This study uses the results from Feldstein (2000) to specify the spatial pattern and principal component (amplitude) time series for the NAO. Therefore, we provide only a brief description of the calculation procedure. After removing the seasonal cycle, the NAO teleconnection pattern was obtained by applying a rotated principal component analysis (RPCA) to the 300-mb geopotential height field. In this study, the covariance matrix is used and a varimax rotation is applied to the truncated EOFs. We use the term “NAO index” to refer to the principal component time series.

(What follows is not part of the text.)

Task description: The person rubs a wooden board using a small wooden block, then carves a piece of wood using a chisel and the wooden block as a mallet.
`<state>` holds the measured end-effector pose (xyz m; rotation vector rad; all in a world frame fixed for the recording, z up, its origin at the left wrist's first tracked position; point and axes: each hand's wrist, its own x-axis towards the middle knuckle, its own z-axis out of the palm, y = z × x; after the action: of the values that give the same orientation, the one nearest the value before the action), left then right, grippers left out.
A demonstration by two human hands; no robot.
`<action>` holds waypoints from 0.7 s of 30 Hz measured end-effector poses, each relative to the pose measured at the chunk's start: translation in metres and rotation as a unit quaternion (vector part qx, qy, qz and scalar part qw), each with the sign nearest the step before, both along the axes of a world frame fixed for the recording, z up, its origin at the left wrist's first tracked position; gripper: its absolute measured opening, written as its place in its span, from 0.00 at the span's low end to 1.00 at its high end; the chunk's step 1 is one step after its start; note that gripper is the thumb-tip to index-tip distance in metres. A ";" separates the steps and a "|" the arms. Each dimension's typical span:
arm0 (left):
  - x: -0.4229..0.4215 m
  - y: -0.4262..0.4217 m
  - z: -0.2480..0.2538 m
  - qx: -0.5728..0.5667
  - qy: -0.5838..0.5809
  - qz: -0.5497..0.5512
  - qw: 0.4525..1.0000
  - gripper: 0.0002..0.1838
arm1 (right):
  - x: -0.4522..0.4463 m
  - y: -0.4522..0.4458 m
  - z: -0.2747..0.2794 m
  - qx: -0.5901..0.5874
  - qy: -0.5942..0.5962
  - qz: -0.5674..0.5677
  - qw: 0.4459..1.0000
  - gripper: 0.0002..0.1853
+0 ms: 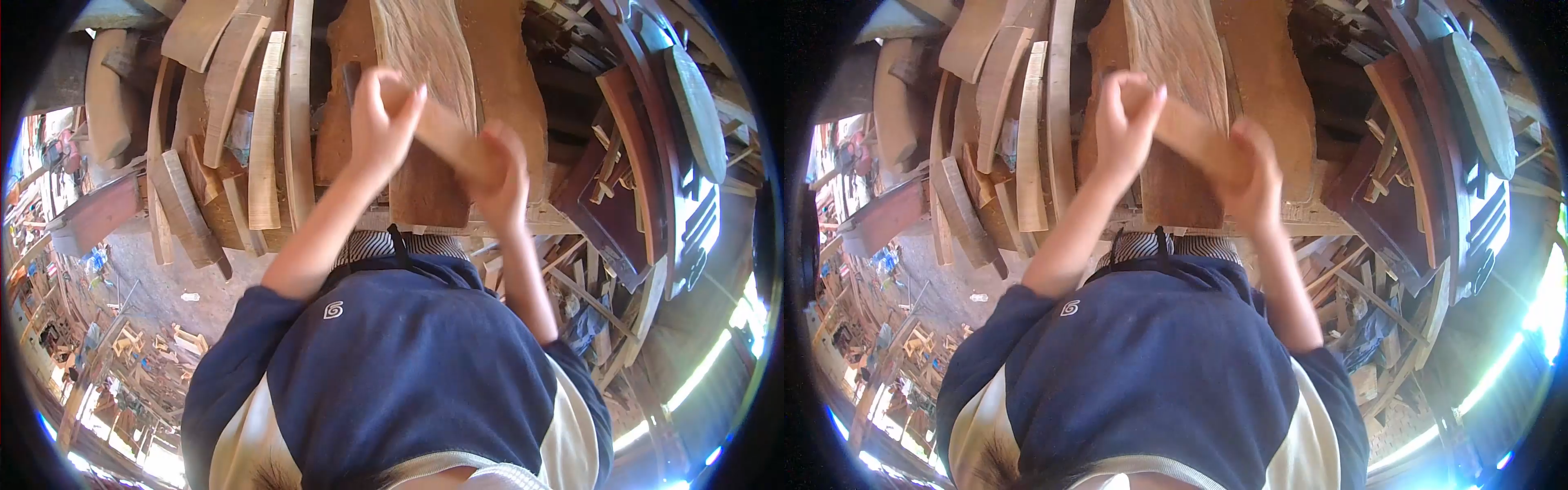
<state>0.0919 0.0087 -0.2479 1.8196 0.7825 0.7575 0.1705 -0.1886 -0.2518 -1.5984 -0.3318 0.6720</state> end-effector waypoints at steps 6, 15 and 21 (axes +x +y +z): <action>0.030 0.029 0.003 0.049 0.031 0.086 0.995 0.18 | 0.131 0.155 -0.028 -0.043 -0.402 0.083 0.911 0.43; -0.091 -0.070 0.009 -0.216 -0.055 -0.064 0.973 0.14 | -0.046 0.050 0.047 -0.079 -0.256 0.212 0.940 0.29; -0.048 -0.057 -0.004 -0.158 -0.058 -0.024 0.985 0.24 | -0.072 0.017 0.046 -0.085 -0.252 0.206 0.942 0.31</action>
<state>0.0442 -0.0480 -0.2518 1.4908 0.7343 0.6615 0.0984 -0.1718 -0.2055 -1.8782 -1.0331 0.6056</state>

The RPCA of Feldstein (2000) shows that the NAO spatial pattern is the first rotated empirical orthogonal function (REOF1) of the daily, unfiltered 300-mb geopotential height field (see Fig. 3a of Feldstein 2000). As shown in that study, REOF1 is described by the typical NAO dipole pattern, which consists of one center near southern Greenland and another broad center across the midlatitude North Atlantic.

A series of positive- and negative-phase NAO events are defined based on the principal component time series and a set of additional criteria. As a first step, we specify an event as a string of four or more consecutive days in which the NAO index is greater than 1.33 standard deviations. The day on which the index is at its largest value is defined as the base point of a particular preliminary event. We define an event as the 21-day period centered on the base point, hereafter labeled as the zero-lag day. Eleven events are discarded because of nonmonotonic growth and decay in which the NAO index, during the 21-day span, drops below the threshold and then rises back above that value as a secondary peak. Events that extend into non-DJF months are also discarded. The selected final events are presented in Fig. 1, which shows the daily NAO index time series. This time series indicates that a vast majority of the selected NAO events involve growth and decay periods on the order of 10 days, a result consistent with the findings of Feldstein (2000, 2003).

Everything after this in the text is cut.